Chapter 22 20 min read

Regex

stdlib::regex is a pure-Glide, PCRE-like regular-expression engine built on a backtracking bytecode VM. You compile a pattern into a *Regex, then test, search, capture, replace, or split strings with it. Patterns operate on raw bytes.

Import

import stdlib::regex::*;

At a glance

Item Kind Summary
Regex struct A compiled pattern (pattern, flags, n_groups are pub).
Match struct One match + its capture spans (input, start, end are pub).
CharClass struct A set of inclusive byte ranges, optionally negated.
Regex::compile / compile_with fn Build a *Regex (returns !*Regex).
matches / matches_full method Boolean test (substring / whole-string).
find / find_at / find_all method Locate matches.
replace / replace_all / replace_with method Substitute matches.
split method Split on matches.
full / group / group_opt / named / named_opt / n_groups method Read a *Match.
regex_matches / regex_find / regex_replace_all fn One-shot helpers (compile every call).
RxNode / RxParser / RxCompiler struct Internal AST/parser/compiler (exported, no stable API).
RX_* const Opcode / flag / AST / assertion-kind / limit constants.

Compiling patterns

A pattern is compiled once into a *Regex and reused for every operation. Compilation parses the pattern, reports syntax errors as the err of the !*Regex, and produces bytecode for the VM. The whole match is wrapped in an implicit group 0, so start/end/full() are always available.

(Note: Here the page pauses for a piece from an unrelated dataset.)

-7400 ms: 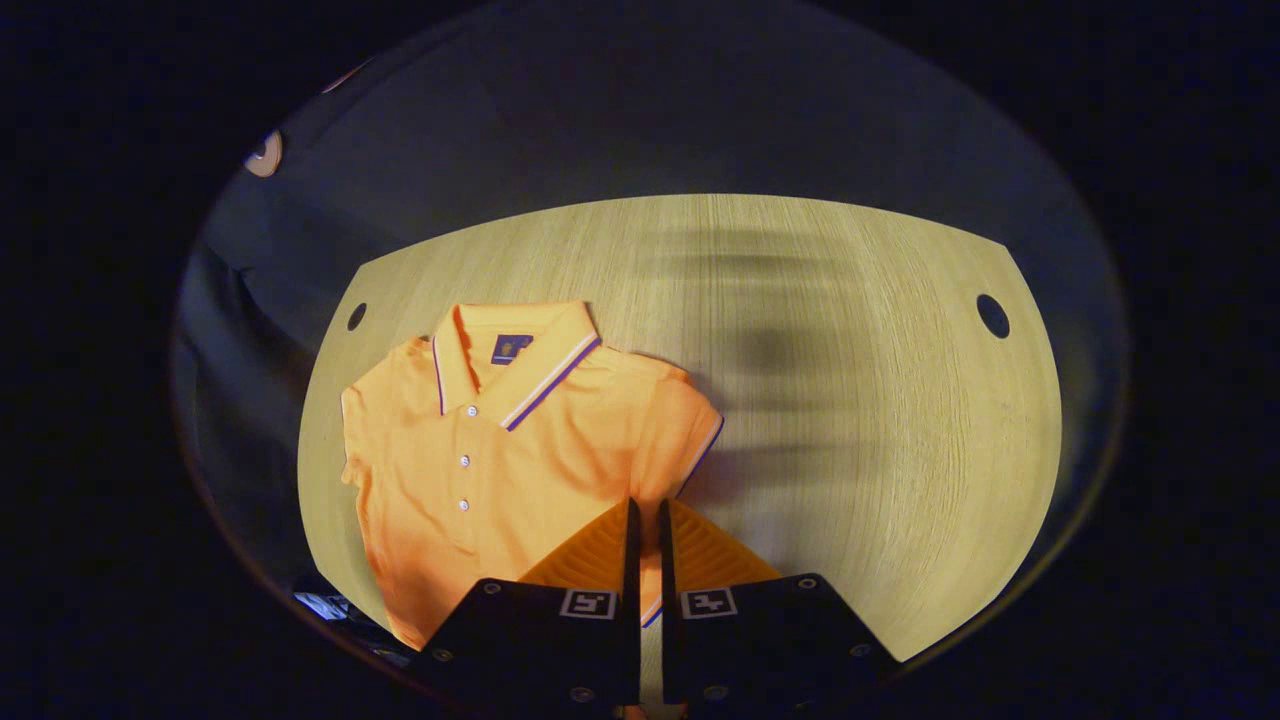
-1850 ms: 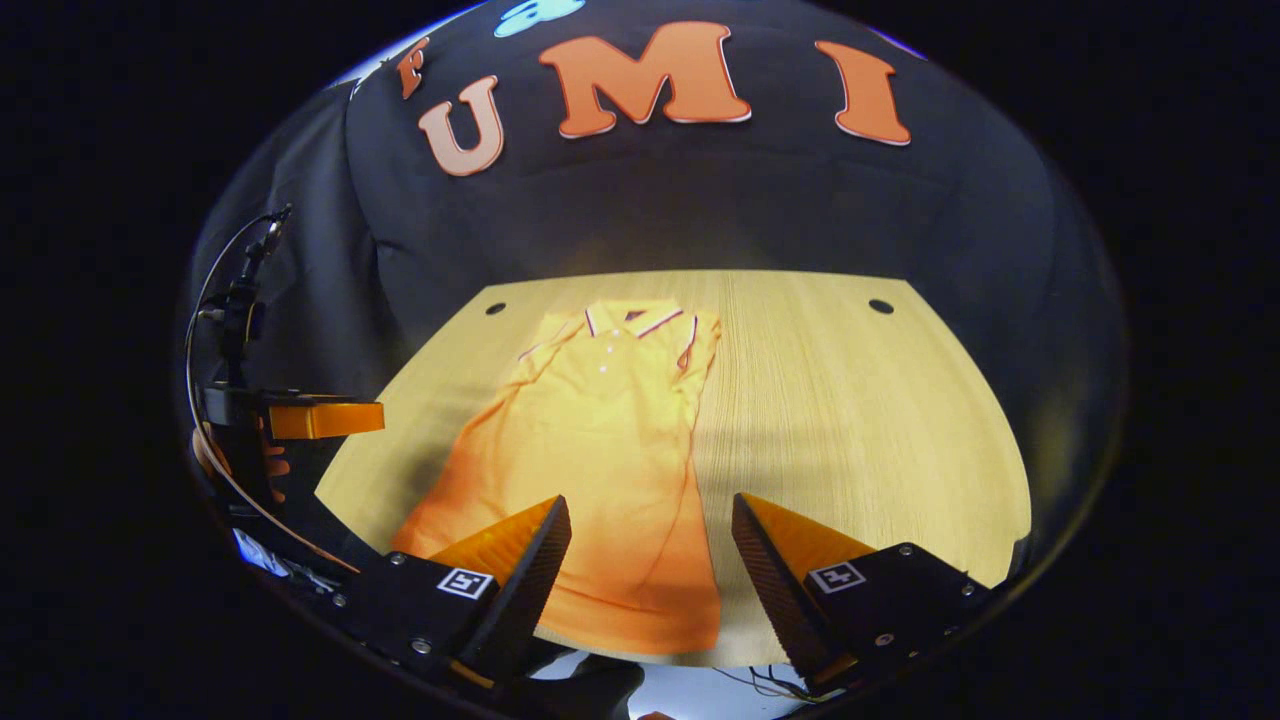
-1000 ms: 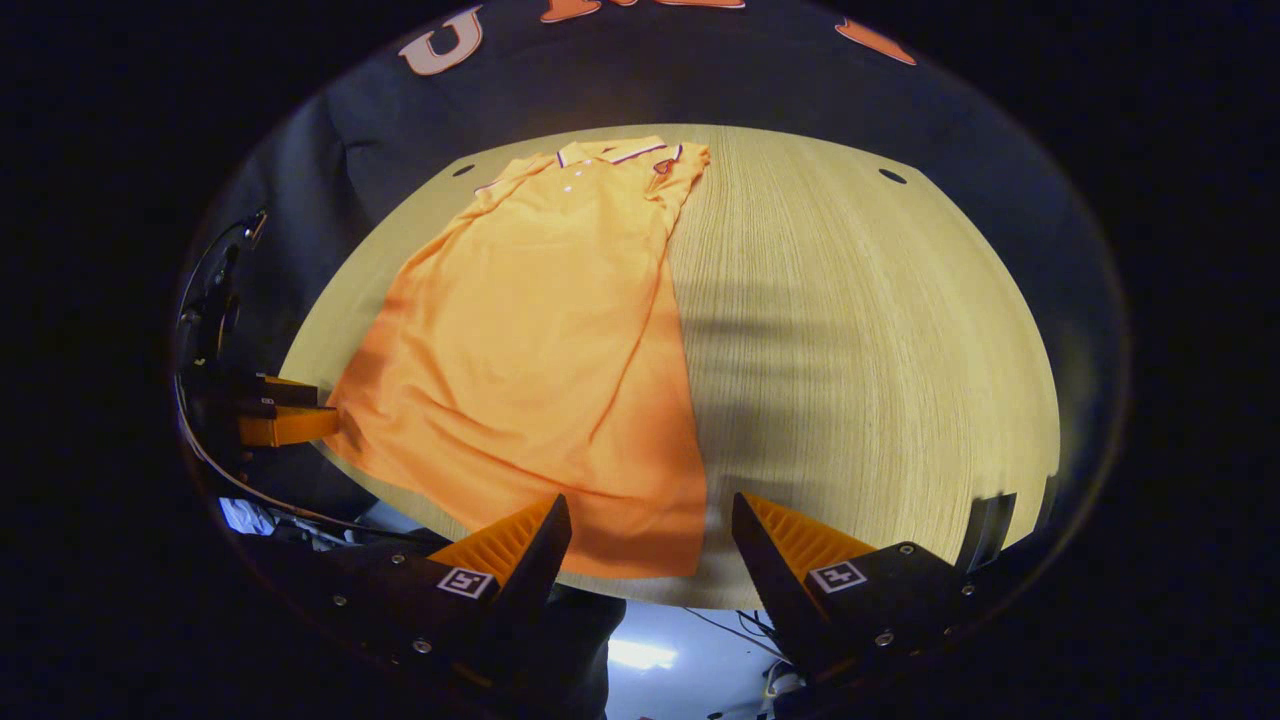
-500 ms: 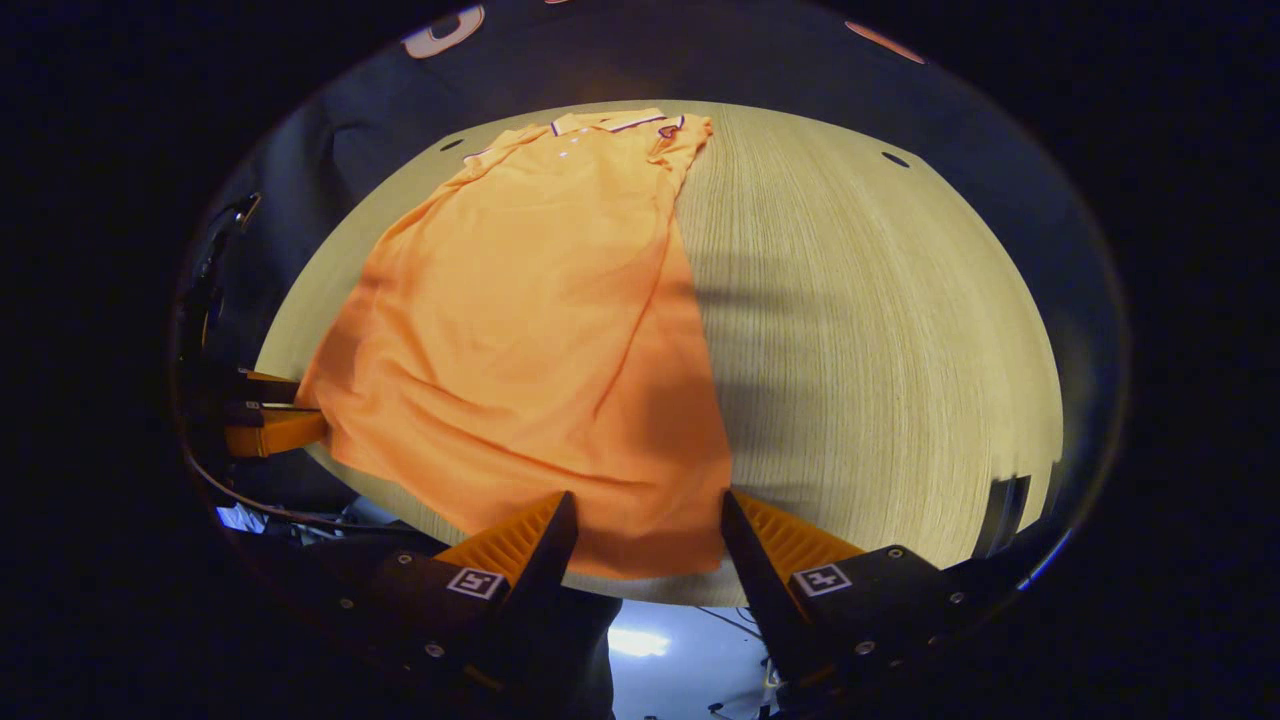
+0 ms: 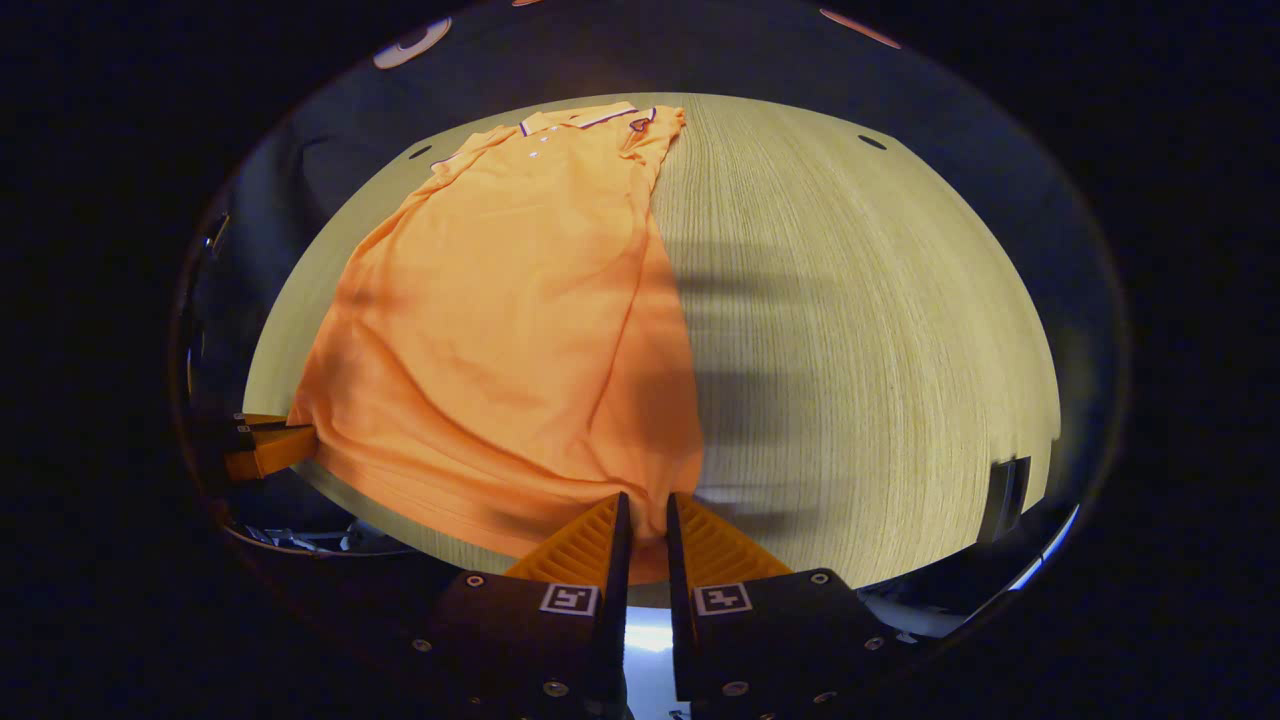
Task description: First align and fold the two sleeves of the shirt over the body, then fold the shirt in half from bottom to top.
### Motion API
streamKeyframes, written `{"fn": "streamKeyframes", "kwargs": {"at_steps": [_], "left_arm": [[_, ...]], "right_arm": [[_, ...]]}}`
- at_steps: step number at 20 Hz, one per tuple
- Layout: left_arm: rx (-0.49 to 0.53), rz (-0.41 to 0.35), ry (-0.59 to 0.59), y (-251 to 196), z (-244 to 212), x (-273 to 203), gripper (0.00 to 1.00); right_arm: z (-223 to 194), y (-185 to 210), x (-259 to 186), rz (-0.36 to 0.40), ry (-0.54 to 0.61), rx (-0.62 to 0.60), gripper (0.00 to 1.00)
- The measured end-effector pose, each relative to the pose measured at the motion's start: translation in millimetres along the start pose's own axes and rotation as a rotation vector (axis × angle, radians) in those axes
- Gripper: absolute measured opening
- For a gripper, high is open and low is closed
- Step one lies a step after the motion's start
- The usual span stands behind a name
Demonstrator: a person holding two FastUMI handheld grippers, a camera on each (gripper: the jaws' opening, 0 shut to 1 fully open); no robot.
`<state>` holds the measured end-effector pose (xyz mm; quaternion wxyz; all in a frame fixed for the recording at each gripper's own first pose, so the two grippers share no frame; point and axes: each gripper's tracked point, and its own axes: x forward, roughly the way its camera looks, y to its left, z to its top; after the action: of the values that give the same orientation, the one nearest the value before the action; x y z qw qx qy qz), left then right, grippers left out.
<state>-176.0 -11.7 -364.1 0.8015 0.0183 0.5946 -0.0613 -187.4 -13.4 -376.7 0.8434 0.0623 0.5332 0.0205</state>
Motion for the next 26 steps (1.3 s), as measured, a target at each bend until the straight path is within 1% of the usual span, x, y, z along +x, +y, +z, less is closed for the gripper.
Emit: {"fn": "streamKeyframes", "kwargs": {"at_steps": [1, 4, 6, 7, 8, 9, 10, 11, 13, 14, 15, 16, 18, 21, 23, 24, 25, 26], "left_arm": [[-0.009, -0.005, 0.005, -0.3, 0.7, 1.0, 0.13], [-0.017, -0.014, 0.017, -1.3, 1.5, 0.8, 0.13], [-0.005, -0.012, 0.020, -0.7, 1.6, 1.4, 0.13], [0.000, -0.012, 0.025, -0.5, -0.3, 0.2, 0.13], [0.004, -0.014, 0.026, -0.4, -0.1, 0.2, 0.13], [0.003, -0.017, 0.029, -0.4, 0.7, 0.3, 0.13], [0.002, -0.022, 0.030, -0.6, 0.9, 0.5, 0.13], [0.001, -0.029, 0.029, -1.2, 0.8, 0.6, 0.13], [0.006, -0.043, 0.006, 0.1, 5.0, 1.1, 0.13], [-0.008, -0.053, -0.005, -2.4, 9.6, 6.3, 0.08], [-0.010, -0.063, 0.015, -2.7, 6.0, 2.8, 0.02], [-0.015, -0.067, 0.006, -2.5, 9.2, 2.0, 0.01], [-0.015, -0.087, -0.030, -4.3, 19.7, -2.3, 0.01], [-0.025, -0.097, -0.084, -6.1, 39.9, -4.8, 0.01], [-0.018, -0.099, -0.106, -7.3, 48.4, -5.7, 0.01], [-0.015, -0.102, -0.120, -7.9, 53.5, -6.7, 0.01], [-0.012, -0.104, -0.130, -8.7, 57.2, -7.0, 0.01], [-0.007, -0.107, -0.138, -9.5, 60.5, -7.5, 0.01]], "right_arm": [[-1.2, 1.4, 0.5, 0.004, 0.013, 0.008, 0.21], [2.3, 0.3, 1.2, -0.016, 0.008, 0.047, 0.21], [1.5, 1.2, 1.9, -0.045, 0.009, 0.023, 0.20], [0.7, 5.9, 3.7, -0.034, 0.016, 0.006, 0.20], [-2.3, 7.7, 2.8, -0.055, 0.017, 0.014, 0.13], [2.1, 10.0, 2.0, -0.052, 0.021, 0.000, 0.06], [1.0, 11.1, 2.3, -0.049, 0.030, -0.014, 0.06], [2.7, 14.2, 0.7, -0.034, 0.027, -0.001, 0.06], [1.5, 26.6, -0.6, 0.026, 0.028, 0.022, 0.06], [4.0, 30.9, -2.3, 0.048, 0.019, 0.041, 0.06], [6.4, 30.8, -2.4, 0.055, 0.012, 0.042, 0.06], [9.0, 29.0, -2.9, 0.049, 0.004, 0.037, 0.06], [16.8, 33.6, -7.4, 0.078, -0.018, 0.063, 0.06], [27.3, 28.3, -11.5, 0.087, -0.039, 0.098, 0.06], [44.1, 35.8, -17.1, 0.147, -0.089, 0.140, 0.06], [49.6, 36.0, -18.8, 0.154, -0.108, 0.137, 0.06], [55.7, 32.1, -20.8, 0.142, -0.134, 0.129, 0.06], [63.9, 33.9, -24.5, 0.151, -0.159, 0.122, 0.06]]}}
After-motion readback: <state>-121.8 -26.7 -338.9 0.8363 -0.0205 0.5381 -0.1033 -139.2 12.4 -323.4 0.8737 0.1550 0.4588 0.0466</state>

Regex::compile / Regex::compile_with

Function Signature Description
compile fn compile(pattern: string) -> !*Regex Compile with no flags.
compile_with fn compile_with(pattern: string, flag_str: string) -> !*Regex Compile with a flag string (any subset of imsxU).
import stdlib::regex::*;

fn main() -> i32 {
    let r: !*Regex = Regex::compile("(\\d+)-(\\d+)");
    if !r.ok {
        println!("bad pattern:", r.err);
        return 1;
    }
    let re: *Regex = r.val;

    if re.matches("phone: 555-1234") {
        println!("hit");
    }
    return 0;
}

compile_with turns each flag character into a flag bit; an unknown character returns err("unknown flag in flag string"). Compilation also rejects malformed patterns (err("expected ')'"), "unterminated character class", "trailing characters in pattern", and so on).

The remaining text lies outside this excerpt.